Menurut beliau, cara menghadapi komentar negatif hanya ada dua: jika komentarnya benar perbaiki, namun jika komentarnya tidak benar lupakan saja. “Forget it,“ tuturnya singkat. “Kalau toh mau dijawab, jawab saja yang pendek seperti ‘sebetulnya Anda salah tangkap,’” tambahnya.

Tentang interaksi dengan penggemar yang terunik

Di masa mudanya, Eyang Titiek terkenal dengan penampilannya yang elok dan lekuk tubuh yang menawan. Sangat menawan, sampai-sampai banyak yang mengira beliau menggunakan busa di bagian belakang tubuhnya untuk membentuk ‘pantat palsu.’

“Saya kan dulu kalau ke pesta pernikahan suka menggunakan kain.

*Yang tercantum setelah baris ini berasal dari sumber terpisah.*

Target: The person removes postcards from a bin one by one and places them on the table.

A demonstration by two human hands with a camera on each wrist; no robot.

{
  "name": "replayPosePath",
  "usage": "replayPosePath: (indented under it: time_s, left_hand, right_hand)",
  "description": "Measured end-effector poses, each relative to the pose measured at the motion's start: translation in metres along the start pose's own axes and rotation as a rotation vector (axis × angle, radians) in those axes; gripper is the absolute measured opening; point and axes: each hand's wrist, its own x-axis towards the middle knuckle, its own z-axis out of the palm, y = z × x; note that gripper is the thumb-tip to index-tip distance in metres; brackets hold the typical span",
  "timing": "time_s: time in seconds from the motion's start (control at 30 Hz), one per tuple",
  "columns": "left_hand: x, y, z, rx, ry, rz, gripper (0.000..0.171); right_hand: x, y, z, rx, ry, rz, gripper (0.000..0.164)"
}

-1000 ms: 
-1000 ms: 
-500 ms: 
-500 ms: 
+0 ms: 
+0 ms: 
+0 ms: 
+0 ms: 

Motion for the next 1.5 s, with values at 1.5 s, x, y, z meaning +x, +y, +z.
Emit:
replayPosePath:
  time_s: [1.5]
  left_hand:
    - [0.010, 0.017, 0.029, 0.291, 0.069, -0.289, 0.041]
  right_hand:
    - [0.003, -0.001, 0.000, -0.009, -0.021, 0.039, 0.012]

Pernah pantat saya ditusuk menggunakan peniti sampai saya teriak,” cerita Eyang Titiek. Pelakunya ternyata sekelompok anak-anak yang kemudian berujar “Wah ada darahnya! Beneran ini beneran!”

Tentang rahasia awet muda

Rahasia awet muda Eyang Titiek cukup unik: tidur telentang. Kebiasaan ini bermula ketika beliau berusia 35 tahun dan Eyang Titiek merasa wajahnya tampak mulai ‘turun.’ “Ya sudah, sejak itu saya mulai tidur telentang. Kadang pakai bantal yang tipis, kadang tidak pakai bantal. ‘Kan kalau kita terlentang pipi kita tertarik ke kiri dan kanan, sementara kalau tidur miring kecetet. Itu pendapat saya sebagai orang bodoh ya,” tuturnya sembari tergelak.

“Selain itu, perut kita itu ‘kan makan pagi, makan siang, makan malam. Kalau tidur miring ‘kan nanti berat ke kiri, berat ke kanan, jadi lama-lama nggak elastis lagi. Kalau terlentang ‘kan malah menekan ke bawah,” tambah beliau.

Namun, ternyata kebiasaan ini membawa efek samping yang tak terduga, “Yang di depan lumayan, tapi yang ‘di belakang’ terpenyet terus ‘kan. Tadinya saya dikira pakai pantat palsu, tapi setelah sekian tahun terpenyet ya mengurangi jendulan,” lanjutnya sembari tertawa lepas.

Tentang hubungan dengan Tuhan

Saat ini Eyang Titiek memilih tinggal di apartemen untuk alasan keamanan dan kenyamanan. Namun, beliau juga memilih unit yang tidak terlalu tinggi, “Pokoknya dekat dengan langit, bisa ngobrol dengan Tuhan,” candanya.

Menurut beliau, setiap manusia memiliki caranya masing-masing untuk menjalin hubungan dengan Tuhannya, begitupun dirinya. “Kalau kedekatan dengan Tuhan saya memang sudah dari kecil. Saya selalu mengobrol dengan Tuhan. Kalau ada apa-apa ngobrol aja,” tutur Eyang Titiek.

“Suatu hari saya sedang bertasbih, ‘Allahu Akbar, Allahu Akbar..,’ tapi kemudian ada telepon dari anak saya. Lalu saya mengobrol mengenai lagu. Setelah selesai, saya ambil tasbih lagi, tapi ketika memulai saya malah melafazkan ‘do, re, mi..’” Terkejut, beliau pun langsung tertawa terpingkal-pingkal dan berkata “’Ya Gusti, ngajak bercanda ya? Kenapa didiamkan?’ perutku tuh sampai sakit karena tertawa,” tuturnya.

Pesan untuk generasi muda

“Cium cinta dan doa dari Eyang untuk semuanya. Teruskan apapun yang dikerjakan asalkan itu untuk kebaikan.”